Fraude immobilière au Maroc : de hauts responsables menacés
Les récents rapports de l’Inspection générale de l’administration territoriale sont accablants. Les enquêtes révèlent que de vastes terres agricoles ont été illégalement transformées en complexes résidentiels et touristiques, notamment à la périphérie des grandes métropoles. Pour y parvenir, certains élus ont délivré des autorisations unilatérales sous couvert de « certificats administratifs », échappant délibérément à la vigilance de l’Agence urbaine, des autorités provinciales et du ministère de l’Intérieur. Ces manœuvres ont également permis de contourner la perception des taxes d’urbanisme dues à l’État.
Scandale urbanistique : La justice administrative saisie pour révoquer des élus frauduleux
Face à ces manipulations, impliquant parfois des agents de l’autorité munis de documents antidatés ou distribués prêts à l’emploi, la réponse judiciaire s’organise. Conformément à l’article 64 de la loi organique n°113.14 relative aux communes, les walis et les gouverneurs ont commencé à saisir les tribunaux administratifs pour constater la révocation des fonctionnaires concernés, rapporte hespress.

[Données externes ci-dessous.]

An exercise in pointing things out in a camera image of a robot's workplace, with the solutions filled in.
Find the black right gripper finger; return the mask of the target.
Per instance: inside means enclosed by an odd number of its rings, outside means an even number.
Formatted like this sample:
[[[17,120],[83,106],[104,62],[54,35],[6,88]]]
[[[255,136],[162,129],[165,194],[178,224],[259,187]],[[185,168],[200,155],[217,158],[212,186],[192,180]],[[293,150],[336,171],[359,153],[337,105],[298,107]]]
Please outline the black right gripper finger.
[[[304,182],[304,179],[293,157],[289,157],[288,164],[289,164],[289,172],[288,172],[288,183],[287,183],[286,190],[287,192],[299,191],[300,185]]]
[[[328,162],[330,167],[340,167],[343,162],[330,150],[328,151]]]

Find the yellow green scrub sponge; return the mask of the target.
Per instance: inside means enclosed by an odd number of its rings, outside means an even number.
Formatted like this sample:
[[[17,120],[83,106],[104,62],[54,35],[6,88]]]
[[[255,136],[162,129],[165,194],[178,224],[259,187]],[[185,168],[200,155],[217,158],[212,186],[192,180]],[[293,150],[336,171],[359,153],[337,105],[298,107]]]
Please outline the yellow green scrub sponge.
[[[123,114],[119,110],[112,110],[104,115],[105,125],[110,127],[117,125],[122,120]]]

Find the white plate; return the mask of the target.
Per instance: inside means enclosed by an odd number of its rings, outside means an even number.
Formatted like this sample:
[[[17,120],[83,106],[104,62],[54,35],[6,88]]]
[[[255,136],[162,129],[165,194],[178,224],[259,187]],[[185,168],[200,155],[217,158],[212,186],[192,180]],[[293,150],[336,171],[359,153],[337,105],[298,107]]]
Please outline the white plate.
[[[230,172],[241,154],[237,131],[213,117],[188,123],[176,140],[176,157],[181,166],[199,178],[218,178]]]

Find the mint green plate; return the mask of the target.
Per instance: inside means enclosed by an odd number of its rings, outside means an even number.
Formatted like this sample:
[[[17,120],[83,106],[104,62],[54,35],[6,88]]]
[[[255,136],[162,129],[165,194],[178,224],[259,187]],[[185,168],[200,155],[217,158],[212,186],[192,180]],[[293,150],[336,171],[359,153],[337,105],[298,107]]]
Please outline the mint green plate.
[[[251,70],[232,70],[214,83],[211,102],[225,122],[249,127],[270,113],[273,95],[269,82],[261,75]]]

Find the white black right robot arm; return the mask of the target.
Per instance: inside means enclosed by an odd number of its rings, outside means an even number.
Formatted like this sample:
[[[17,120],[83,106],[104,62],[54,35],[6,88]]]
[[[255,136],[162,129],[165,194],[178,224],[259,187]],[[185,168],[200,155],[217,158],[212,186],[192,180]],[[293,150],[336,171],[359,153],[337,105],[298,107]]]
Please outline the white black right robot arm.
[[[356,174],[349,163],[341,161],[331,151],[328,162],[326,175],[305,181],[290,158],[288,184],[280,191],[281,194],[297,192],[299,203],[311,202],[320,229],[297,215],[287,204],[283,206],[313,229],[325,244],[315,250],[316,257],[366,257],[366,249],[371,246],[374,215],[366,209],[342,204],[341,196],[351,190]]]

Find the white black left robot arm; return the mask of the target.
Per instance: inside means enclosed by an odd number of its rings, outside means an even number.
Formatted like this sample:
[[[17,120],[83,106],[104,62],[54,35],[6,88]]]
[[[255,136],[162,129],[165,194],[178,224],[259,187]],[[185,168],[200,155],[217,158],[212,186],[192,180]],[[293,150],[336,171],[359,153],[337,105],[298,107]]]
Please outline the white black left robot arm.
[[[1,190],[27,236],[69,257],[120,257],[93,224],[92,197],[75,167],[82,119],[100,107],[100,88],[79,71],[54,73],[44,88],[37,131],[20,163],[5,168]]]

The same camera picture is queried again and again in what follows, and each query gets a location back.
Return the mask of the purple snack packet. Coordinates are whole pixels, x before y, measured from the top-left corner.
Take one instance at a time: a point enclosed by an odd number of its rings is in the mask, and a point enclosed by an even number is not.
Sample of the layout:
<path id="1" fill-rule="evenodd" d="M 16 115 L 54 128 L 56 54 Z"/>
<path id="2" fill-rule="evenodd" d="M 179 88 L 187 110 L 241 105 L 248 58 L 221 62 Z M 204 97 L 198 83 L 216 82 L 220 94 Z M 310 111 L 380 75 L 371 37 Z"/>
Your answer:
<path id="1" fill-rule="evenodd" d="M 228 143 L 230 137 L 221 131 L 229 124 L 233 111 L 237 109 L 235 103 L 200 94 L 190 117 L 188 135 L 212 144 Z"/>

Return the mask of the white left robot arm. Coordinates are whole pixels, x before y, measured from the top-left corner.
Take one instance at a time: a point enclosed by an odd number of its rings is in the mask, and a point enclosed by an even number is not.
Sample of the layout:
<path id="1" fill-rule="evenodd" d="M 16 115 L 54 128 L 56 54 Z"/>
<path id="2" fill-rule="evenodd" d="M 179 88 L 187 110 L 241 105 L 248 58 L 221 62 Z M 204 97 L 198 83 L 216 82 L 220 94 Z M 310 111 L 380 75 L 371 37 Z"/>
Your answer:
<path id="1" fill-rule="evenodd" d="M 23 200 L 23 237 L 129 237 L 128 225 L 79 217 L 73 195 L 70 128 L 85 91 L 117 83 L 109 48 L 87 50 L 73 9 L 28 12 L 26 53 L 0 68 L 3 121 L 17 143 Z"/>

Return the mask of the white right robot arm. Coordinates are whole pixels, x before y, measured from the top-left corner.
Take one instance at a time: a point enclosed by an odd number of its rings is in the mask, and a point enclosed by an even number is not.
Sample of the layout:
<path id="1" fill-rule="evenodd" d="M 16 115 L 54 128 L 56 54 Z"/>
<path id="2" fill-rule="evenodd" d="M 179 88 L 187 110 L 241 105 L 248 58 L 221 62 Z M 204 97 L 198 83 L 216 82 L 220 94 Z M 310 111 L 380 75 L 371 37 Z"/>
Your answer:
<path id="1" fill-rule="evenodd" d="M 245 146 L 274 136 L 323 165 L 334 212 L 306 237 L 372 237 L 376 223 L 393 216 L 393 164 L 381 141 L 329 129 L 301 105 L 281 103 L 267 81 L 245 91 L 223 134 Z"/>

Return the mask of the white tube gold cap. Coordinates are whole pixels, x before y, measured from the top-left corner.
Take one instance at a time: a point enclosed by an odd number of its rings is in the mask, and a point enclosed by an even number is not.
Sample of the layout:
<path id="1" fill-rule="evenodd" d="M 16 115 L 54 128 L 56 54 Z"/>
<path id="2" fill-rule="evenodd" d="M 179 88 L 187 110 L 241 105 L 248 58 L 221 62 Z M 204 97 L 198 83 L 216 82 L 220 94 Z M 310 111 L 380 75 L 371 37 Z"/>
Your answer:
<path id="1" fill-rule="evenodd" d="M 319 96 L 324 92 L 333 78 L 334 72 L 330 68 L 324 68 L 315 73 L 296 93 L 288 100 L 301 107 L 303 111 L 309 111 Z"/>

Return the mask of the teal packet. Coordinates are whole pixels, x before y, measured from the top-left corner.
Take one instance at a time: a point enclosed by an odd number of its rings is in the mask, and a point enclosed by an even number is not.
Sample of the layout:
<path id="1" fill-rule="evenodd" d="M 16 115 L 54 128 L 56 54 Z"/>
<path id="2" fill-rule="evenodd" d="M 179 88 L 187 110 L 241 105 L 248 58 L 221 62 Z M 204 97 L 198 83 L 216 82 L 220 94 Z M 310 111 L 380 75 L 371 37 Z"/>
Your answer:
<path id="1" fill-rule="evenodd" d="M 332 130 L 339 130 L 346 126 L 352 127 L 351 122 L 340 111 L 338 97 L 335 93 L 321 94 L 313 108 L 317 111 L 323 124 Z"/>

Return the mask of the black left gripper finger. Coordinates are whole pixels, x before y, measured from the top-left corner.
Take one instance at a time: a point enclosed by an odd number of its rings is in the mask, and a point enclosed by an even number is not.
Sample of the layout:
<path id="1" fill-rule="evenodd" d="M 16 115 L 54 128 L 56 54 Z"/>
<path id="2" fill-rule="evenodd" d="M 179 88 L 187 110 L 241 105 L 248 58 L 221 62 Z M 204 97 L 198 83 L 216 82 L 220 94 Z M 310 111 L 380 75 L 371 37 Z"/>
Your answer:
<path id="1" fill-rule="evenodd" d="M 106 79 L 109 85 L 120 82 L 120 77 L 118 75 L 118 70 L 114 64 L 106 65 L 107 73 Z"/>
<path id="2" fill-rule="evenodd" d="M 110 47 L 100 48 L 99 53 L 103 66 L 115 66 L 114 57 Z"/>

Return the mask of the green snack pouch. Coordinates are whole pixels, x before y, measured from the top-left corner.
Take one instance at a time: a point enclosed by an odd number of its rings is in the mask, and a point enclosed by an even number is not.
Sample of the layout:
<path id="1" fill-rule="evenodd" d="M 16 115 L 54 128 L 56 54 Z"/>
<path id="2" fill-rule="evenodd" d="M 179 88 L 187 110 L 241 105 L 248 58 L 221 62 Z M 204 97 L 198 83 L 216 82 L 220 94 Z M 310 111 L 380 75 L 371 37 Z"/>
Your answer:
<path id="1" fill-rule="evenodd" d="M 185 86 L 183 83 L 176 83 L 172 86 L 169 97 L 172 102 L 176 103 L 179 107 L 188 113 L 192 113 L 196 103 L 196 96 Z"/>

Sur Bladi.net : Maroc : des élus impliqués dans des fraudes massives
Les présidents incriminés, qui ont délibérément ignoré les avertissements répétés des services centraux exigeant le strict respect des lois sur l’urbanisme, s’exposent à des sanctions rapides. La procédure exige qu’ils fournissent des explications écrites dans un délai de dix jours, après quoi le tribunal administratif dispose d’un délai maximum d’un mois pour statuer sur leur licenciement définitif.